_Task item_
From top to bottom, print the listing word for word and skip any pictures it contains.

####################

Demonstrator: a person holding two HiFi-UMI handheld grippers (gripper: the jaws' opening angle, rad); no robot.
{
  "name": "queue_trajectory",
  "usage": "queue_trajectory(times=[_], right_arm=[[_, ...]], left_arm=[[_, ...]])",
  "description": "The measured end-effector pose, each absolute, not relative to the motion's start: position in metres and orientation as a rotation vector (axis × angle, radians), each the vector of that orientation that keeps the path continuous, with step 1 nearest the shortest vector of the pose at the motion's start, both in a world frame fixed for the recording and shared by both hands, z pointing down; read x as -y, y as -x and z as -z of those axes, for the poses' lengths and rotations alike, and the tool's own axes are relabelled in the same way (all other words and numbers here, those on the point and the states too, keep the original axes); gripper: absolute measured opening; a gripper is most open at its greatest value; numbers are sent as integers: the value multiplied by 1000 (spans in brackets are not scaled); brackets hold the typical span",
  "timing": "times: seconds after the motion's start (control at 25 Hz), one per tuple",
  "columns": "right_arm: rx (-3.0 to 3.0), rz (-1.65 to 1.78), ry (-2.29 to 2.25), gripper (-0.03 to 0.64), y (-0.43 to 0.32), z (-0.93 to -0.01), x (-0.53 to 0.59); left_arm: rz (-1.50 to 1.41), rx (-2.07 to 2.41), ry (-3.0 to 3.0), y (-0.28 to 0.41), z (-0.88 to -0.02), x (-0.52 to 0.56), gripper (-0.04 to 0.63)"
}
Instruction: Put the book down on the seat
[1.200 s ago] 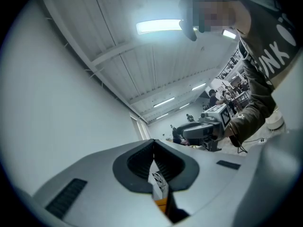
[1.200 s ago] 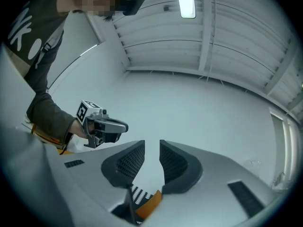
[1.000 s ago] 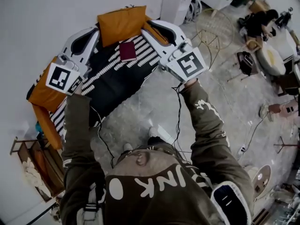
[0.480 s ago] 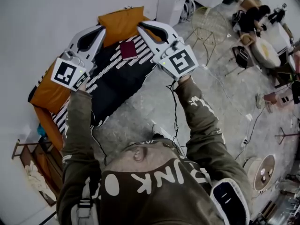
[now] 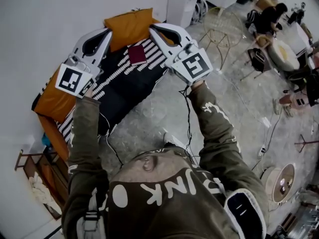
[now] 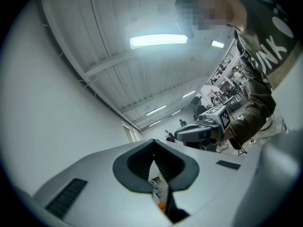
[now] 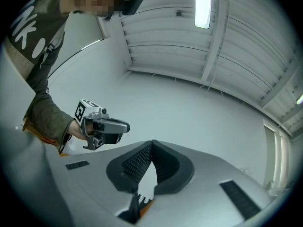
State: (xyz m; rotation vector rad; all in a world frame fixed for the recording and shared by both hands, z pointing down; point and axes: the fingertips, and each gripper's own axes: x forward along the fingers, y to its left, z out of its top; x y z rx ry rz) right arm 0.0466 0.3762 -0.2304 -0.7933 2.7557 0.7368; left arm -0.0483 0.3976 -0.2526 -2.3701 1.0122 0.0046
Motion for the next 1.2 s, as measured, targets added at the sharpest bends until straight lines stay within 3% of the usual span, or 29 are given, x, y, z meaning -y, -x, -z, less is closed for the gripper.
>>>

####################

_Response box_
Demonstrator: a person holding two HiFi-UMI handheld grippers (gripper: the jaws' opening angle, rad); no robot.
{
  "name": "queue_trajectory",
  "usage": "queue_trajectory(times=[_], right_arm=[[_, ...]], left_arm=[[_, ...]])",
  "description": "The measured end-effector pose, each absolute, not relative to the motion's start: position in metres and orientation as a rotation vector (axis × angle, radians), each the vector of that orientation that keeps the path continuous, with step 1 nearest the shortest vector of the pose at the motion's start, both in a world frame fixed for the recording and shared by both hands, z pointing down; read x as -y, y as -x and z as -z of those axes, for the poses' lengths and rotations alike, and the tool's own axes are relabelled in the same way (all other words and numbers here, those on the point and the states too, keep the original axes); gripper: absolute measured opening; a gripper is most open at its greatest value; numbers are sent as integers: the value multiplied by 1000 (spans in brackets are not scaled); brackets hold the typical span",
  "timing": "times: seconds after the motion's start (control at 25 Hz), one per tuple",
  "columns": "right_arm: rx (-3.0 to 3.0), rz (-1.65 to 1.78), ry (-2.29 to 2.25), gripper (-0.03 to 0.64), y (-0.43 to 0.32), z (-0.93 to -0.01), x (-0.53 to 0.59); left_arm: rz (-1.50 to 1.41), rx (-2.07 to 2.41), ry (-3.0 to 3.0), y (-0.28 to 0.41), z (-0.88 to -0.02), x (-0.52 to 0.56), gripper (-0.04 to 0.63)"
}
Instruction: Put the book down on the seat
[1.200 s ago] 
[1.200 s ago] 
[1.000 s ago] 
[0.480 s ago] 
[now] 
[now] 
[now] 
State: (xyz m; rotation vector rad; all in a world frame fixed for the recording and shared by both hands, z pointing down; point and axes: the fingertips, and each gripper's own axes: x forward along the fingers, y to its left, z out of its top; x y z rx ry rz) right arm 0.0466 0.3762 -0.2304 -0.7933 2.7557 0.7368; left arm -0.0483 0.3976 -0.2526 -2.3701 1.0122 0.0046
Motion for the next 1.2 s, as measured, targets added at the sharpest bends until straight lines stay within 3% of the usual span, or 29 are given, x, y, z meaning -y, -x, -z, less is closed for the gripper.
>>>

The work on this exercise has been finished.